▸ **REQUIRED ACTION**
Could you copy out all the lines in the material below where the word "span" occurs?

** Opening DATASET EXTRACT block **

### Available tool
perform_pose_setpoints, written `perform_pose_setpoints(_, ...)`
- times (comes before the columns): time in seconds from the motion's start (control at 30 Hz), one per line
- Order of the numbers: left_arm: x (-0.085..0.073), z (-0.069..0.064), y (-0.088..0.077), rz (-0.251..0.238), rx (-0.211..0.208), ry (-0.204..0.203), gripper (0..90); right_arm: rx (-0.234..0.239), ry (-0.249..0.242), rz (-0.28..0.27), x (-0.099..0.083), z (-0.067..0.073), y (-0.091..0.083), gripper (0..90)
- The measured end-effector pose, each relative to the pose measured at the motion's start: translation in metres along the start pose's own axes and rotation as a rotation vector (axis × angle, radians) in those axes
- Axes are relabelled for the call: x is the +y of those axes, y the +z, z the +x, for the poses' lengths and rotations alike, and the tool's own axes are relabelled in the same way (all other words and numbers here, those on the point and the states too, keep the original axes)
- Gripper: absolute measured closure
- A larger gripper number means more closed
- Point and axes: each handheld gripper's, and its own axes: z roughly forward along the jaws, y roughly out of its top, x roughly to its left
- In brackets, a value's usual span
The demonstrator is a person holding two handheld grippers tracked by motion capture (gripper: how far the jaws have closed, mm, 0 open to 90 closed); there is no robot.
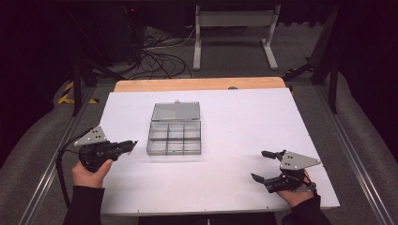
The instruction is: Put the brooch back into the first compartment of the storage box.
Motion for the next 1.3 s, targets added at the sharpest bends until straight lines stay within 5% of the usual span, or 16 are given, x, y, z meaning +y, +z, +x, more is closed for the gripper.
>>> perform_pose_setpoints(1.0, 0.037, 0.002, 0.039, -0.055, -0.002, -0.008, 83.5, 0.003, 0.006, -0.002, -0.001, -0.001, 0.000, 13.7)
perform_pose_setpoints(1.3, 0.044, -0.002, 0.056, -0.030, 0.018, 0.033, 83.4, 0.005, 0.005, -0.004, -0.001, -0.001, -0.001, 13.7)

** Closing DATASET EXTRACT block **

▸ **TASK OUTPUT**
- In brackets, a value's usual span
Motion for the next 1.3 s, targets added at the sharpest bends until straight lines stay within 5% of the usual span, or 16 are given, x, y, z meaning +y, +z, +x, more is closed for the gripper.

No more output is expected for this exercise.